[THE INPUT]

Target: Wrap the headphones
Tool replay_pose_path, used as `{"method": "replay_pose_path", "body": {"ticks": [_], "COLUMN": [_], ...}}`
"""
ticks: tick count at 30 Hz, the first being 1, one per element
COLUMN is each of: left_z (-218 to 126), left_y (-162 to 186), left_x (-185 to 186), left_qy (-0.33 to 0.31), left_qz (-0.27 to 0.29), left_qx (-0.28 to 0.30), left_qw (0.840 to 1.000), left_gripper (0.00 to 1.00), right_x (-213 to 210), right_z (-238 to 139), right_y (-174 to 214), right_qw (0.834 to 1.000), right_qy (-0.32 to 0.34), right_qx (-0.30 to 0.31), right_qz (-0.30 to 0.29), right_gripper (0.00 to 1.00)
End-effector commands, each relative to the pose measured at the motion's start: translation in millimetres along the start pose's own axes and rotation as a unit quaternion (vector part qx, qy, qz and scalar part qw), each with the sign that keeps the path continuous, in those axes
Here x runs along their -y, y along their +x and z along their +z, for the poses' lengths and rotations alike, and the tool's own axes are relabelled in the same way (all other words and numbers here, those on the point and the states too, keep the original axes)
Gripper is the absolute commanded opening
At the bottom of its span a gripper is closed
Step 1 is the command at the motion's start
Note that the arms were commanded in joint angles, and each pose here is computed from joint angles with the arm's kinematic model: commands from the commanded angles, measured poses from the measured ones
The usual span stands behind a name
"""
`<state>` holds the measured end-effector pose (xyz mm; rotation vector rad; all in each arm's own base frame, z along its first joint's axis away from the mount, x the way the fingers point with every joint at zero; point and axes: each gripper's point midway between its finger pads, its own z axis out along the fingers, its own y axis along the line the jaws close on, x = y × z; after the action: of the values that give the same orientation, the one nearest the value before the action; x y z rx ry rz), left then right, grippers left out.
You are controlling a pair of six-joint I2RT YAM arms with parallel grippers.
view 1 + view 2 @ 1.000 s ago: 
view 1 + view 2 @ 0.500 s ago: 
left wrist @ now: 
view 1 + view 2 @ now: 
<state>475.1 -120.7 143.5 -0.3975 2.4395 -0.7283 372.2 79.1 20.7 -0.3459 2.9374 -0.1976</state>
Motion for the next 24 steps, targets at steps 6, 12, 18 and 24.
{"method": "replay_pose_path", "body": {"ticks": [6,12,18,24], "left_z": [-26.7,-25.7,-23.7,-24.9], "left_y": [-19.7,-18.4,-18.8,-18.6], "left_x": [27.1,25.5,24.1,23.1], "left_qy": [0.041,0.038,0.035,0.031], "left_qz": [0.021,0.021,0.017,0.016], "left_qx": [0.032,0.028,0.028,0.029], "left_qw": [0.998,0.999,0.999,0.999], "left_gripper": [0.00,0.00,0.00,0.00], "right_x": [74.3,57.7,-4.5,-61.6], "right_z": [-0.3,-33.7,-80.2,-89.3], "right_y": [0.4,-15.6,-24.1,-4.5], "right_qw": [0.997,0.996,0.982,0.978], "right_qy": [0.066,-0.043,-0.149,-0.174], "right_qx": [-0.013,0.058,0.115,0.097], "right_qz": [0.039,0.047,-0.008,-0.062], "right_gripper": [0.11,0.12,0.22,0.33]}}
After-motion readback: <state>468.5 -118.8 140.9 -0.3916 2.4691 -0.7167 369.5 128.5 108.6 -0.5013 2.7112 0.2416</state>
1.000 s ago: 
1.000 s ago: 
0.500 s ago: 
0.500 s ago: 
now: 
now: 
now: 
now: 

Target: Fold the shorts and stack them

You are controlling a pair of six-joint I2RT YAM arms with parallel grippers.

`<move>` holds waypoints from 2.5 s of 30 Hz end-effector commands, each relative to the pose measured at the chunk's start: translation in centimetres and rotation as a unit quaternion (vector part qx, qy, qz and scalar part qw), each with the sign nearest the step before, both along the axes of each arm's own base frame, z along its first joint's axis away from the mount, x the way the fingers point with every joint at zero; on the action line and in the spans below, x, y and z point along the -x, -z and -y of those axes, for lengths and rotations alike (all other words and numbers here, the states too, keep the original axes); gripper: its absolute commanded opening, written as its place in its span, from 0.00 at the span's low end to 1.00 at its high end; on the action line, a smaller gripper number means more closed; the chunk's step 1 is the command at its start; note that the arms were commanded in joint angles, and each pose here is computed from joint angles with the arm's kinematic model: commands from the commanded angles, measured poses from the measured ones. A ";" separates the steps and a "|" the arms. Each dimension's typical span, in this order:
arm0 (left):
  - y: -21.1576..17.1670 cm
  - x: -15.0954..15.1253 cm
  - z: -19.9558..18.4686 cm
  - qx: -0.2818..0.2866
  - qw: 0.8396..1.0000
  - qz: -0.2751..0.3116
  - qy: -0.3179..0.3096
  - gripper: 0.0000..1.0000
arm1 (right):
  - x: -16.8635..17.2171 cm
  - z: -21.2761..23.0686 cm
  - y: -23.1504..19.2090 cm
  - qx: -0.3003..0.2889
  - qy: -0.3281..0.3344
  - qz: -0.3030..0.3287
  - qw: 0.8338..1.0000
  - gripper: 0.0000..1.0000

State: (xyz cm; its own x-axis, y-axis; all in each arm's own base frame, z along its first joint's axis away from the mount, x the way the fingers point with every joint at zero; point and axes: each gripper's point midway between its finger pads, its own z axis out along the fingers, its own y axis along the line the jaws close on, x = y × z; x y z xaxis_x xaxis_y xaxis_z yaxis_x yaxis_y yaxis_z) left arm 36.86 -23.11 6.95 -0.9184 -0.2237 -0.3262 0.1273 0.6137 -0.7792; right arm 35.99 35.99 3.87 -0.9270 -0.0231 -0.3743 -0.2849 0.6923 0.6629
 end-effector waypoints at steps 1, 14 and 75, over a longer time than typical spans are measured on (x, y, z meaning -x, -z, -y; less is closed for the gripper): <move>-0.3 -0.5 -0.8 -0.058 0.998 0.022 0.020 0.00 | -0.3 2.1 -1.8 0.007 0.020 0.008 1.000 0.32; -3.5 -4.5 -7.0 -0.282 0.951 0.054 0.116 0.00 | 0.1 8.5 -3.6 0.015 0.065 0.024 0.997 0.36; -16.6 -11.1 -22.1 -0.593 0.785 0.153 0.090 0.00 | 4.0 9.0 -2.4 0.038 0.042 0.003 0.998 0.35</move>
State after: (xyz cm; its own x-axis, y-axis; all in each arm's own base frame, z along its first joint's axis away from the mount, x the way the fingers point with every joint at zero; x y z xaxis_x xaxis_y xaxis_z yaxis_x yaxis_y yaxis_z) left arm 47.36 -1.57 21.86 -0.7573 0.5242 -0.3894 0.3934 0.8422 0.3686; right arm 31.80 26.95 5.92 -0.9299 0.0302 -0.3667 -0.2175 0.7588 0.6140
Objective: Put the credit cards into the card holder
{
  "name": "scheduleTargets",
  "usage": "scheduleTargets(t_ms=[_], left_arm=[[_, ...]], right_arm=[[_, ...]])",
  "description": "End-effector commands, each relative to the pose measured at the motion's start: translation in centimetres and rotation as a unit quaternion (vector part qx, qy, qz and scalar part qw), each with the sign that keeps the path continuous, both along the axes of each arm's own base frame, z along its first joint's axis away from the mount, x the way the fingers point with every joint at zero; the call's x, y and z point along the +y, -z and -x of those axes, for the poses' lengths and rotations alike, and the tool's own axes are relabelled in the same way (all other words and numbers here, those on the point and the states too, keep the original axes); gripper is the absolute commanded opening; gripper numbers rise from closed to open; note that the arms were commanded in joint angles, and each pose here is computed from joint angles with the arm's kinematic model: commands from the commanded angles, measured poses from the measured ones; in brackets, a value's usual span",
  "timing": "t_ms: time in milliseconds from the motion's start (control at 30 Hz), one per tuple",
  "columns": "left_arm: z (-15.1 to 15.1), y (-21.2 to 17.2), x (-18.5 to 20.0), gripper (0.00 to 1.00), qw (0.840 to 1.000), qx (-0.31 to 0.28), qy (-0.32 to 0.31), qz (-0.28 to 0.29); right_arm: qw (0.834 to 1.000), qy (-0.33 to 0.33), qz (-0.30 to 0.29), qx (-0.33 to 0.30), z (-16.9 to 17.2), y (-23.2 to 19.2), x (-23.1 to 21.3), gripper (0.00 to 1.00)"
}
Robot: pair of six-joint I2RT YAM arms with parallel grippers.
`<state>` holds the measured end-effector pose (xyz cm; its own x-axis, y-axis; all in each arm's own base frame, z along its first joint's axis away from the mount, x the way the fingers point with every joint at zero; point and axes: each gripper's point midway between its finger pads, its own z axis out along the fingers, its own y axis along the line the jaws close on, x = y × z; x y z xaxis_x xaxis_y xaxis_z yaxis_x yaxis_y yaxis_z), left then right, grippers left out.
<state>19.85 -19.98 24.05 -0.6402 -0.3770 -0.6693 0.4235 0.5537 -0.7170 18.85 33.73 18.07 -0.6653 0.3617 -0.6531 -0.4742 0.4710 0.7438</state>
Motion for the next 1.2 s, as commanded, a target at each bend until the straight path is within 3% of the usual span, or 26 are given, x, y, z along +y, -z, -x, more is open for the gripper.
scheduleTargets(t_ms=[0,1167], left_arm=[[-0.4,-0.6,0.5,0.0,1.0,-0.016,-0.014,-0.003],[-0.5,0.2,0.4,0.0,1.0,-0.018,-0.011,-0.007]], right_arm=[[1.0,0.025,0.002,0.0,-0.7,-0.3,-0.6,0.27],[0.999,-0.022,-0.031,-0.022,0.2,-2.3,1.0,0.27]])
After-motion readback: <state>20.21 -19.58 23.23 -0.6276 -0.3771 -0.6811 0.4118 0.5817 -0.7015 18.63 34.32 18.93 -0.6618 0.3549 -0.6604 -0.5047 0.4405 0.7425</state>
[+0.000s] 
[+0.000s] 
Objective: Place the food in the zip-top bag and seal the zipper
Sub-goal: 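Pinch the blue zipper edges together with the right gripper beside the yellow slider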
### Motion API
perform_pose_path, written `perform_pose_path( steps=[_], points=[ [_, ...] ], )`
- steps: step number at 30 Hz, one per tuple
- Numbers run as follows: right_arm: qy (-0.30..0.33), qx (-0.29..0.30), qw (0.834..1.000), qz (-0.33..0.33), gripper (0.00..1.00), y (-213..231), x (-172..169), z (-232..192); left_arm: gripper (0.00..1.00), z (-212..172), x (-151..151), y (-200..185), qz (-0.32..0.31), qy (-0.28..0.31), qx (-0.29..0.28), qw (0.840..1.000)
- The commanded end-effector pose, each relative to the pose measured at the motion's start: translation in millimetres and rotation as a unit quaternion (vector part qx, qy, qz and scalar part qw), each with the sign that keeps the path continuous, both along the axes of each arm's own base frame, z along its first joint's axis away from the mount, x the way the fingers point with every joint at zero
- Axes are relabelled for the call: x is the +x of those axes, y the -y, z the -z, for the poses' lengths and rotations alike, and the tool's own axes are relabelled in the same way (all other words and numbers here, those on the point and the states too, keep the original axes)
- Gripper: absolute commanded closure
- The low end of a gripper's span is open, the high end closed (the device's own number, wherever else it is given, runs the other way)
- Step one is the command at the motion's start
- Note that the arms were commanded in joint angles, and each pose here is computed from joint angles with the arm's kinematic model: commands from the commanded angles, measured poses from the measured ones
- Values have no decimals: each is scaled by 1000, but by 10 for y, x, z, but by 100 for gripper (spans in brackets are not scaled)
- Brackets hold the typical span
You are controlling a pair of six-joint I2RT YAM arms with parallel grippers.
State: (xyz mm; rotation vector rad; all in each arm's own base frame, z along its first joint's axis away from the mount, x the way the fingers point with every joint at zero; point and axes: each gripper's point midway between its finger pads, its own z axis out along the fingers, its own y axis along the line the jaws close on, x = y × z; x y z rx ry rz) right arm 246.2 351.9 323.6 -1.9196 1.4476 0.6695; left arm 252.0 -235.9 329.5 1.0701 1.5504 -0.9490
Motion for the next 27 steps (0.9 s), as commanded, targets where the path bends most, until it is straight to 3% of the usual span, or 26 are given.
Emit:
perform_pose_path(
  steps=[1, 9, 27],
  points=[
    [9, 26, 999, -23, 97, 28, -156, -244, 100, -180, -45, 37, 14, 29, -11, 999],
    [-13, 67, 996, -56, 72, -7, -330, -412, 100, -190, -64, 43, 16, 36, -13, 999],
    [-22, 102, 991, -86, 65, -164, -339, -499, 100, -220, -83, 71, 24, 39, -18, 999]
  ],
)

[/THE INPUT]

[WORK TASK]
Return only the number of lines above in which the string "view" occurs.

[RESULT OF THE EXERCISE]
3